The SA-1 does have a fairly full memory map associated with it, so if you tried to cram it into the same map as a Super FX you'd have to make some sacrifices. Nothing too horrible - mostly you'd see increased restrictions on how much of the 8 MB ROM you could see at one time, and of course both chips would lose mirrors. Oh, and only one of them would be accessible via direct page. Not a drop-in solution, but to me it seems potentially doable with some R&D.
Mind you, nobody said they had to fit in one map - the example of the NES may be instructive here...
If you wanted the chips to actually share memory, you'd have to get fancy, and the SA-1 is pretty fancy already... I suppose you could put the Super FX behind the SA-1 or something like that...
And of course there's the issue I brought up in the OP. It seems the SA-1
also excludes certain peripherals due to increased current draw, so it's entirely plausible that the combination of the two heavies would be unstable or unfeasible with a stock PSU. Mostly I was interested in the possibility of combining one of them with a lesser chip; it seems simpler to implement and more likely to work...
93143 wrote:
lidnariq wrote:
You should be able to put an ammeter in series with the SNES's power switch without disrupting anything too much. Because the SNES uses a 7805, an amp in on the high side is an amp out on the low side.
Is that a no?
(Apparently the accessory restrictions associated with the Super FX depend on ROM size, so this is evidently not a trivial question...)

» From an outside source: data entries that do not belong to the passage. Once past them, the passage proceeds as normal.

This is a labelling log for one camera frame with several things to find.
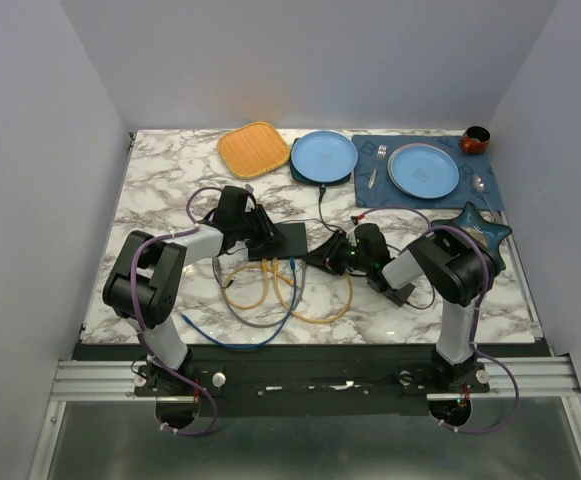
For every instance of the orange woven square mat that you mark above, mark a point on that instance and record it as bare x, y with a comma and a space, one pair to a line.
253, 150

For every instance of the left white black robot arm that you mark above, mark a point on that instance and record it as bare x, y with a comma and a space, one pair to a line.
144, 282

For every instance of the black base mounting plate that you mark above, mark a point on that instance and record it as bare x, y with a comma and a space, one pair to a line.
281, 380

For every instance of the silver fork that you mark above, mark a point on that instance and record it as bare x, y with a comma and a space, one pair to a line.
380, 156

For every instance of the light blue plate left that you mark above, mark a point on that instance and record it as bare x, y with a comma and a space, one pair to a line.
324, 156

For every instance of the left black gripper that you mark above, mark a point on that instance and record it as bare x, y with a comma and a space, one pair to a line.
265, 232

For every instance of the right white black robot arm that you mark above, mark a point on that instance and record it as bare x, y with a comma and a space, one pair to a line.
460, 261

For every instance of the dark teal coaster under plate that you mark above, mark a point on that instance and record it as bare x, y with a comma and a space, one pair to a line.
299, 178

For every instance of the light blue plate right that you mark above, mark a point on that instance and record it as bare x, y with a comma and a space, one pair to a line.
423, 171

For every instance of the silver spoon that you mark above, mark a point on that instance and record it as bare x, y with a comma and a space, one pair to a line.
479, 186

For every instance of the dark blue placemat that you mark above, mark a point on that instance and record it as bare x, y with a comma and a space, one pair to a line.
385, 193

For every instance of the light blue plate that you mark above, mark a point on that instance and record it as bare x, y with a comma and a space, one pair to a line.
423, 171
324, 156

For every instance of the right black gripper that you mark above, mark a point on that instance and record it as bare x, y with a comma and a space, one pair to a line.
327, 255

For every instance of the black power adapter brick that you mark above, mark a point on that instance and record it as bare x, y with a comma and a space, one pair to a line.
398, 296

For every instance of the black network switch box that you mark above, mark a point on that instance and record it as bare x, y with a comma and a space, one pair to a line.
291, 244

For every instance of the aluminium rail frame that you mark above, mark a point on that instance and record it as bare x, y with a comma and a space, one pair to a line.
112, 381

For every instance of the red brown lacquer cup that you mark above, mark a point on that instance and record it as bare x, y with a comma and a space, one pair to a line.
475, 140

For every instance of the blue star shaped dish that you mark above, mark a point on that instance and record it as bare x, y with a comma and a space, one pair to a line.
488, 235

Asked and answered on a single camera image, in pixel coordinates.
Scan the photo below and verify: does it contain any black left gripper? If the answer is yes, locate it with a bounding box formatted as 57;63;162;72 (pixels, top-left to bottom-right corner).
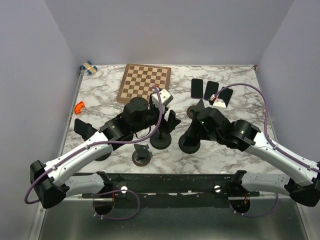
132;93;181;135

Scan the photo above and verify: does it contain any black phone with purple edge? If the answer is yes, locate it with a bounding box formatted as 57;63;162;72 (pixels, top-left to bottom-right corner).
191;78;204;99

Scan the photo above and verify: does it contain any blue-edged black phone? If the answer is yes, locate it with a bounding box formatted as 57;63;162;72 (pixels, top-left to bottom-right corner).
203;80;219;101

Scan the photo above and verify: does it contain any teal-edged phone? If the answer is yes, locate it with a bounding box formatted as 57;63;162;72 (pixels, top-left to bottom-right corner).
183;125;200;147

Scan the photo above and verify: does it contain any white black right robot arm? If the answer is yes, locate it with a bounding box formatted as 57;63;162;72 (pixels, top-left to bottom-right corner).
186;107;320;207

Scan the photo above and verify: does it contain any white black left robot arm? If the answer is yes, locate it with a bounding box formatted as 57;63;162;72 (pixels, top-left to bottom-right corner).
30;93;181;209

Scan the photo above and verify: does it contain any black right round-base stand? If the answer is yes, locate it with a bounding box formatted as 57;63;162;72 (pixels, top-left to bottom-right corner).
178;132;201;154

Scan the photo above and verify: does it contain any brown-base far phone stand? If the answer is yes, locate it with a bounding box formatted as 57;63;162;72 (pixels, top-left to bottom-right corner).
186;99;205;119

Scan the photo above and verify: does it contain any brown-base phone stand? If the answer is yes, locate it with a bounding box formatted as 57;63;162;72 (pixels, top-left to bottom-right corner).
132;144;153;167
186;99;205;119

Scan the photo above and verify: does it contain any black tall round-base phone stand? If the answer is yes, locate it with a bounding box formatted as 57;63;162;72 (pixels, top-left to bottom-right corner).
149;130;172;150

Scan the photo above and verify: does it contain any brown-base near phone stand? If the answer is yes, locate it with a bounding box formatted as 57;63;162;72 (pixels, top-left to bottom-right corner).
132;144;153;167

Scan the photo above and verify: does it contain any black left round-base stand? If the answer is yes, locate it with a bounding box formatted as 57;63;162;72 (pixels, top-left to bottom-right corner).
95;153;111;162

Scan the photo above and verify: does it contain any wooden chessboard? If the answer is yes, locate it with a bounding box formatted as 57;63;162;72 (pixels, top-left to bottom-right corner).
116;63;172;104

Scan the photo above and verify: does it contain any orange plastic piece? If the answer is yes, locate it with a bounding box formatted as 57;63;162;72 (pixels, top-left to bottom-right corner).
74;101;85;115

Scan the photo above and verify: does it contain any blue wheeled wooden toy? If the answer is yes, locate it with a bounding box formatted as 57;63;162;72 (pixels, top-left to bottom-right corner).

It's a "I haven't heard anyone else measure power consumption, but it should be easy to do without damaging anything"—the power switch (at least in my initial-US-release SNES) is attached to the mainboard via a 1×2 pin header, so (at least for me) putting an ammeter in series with, or in lieu of, the power switch is almost trivial.
If I wanted time precision, because it's the pre-regulator side, I could put a comparatively large current measurement resistor there and use an oscilloscope... but the only coprocessor-having game I own is Yoshi's Island.
Put a DC power barrel connector on the side of your cart. Voila, no more power limitations :D
Once you're adding a separate power supply, you might as well factor out the special chip into a separate enclosure and call it the 32Y or something. Then you'll need some different sort of game media because special chips need 16-bit memory while Super NES Game Paks are 8-bit. Perhaps you could add some PSRAM for the game program and make it take games on SD cards. Oh wait, did I just reinvent the sd2snes?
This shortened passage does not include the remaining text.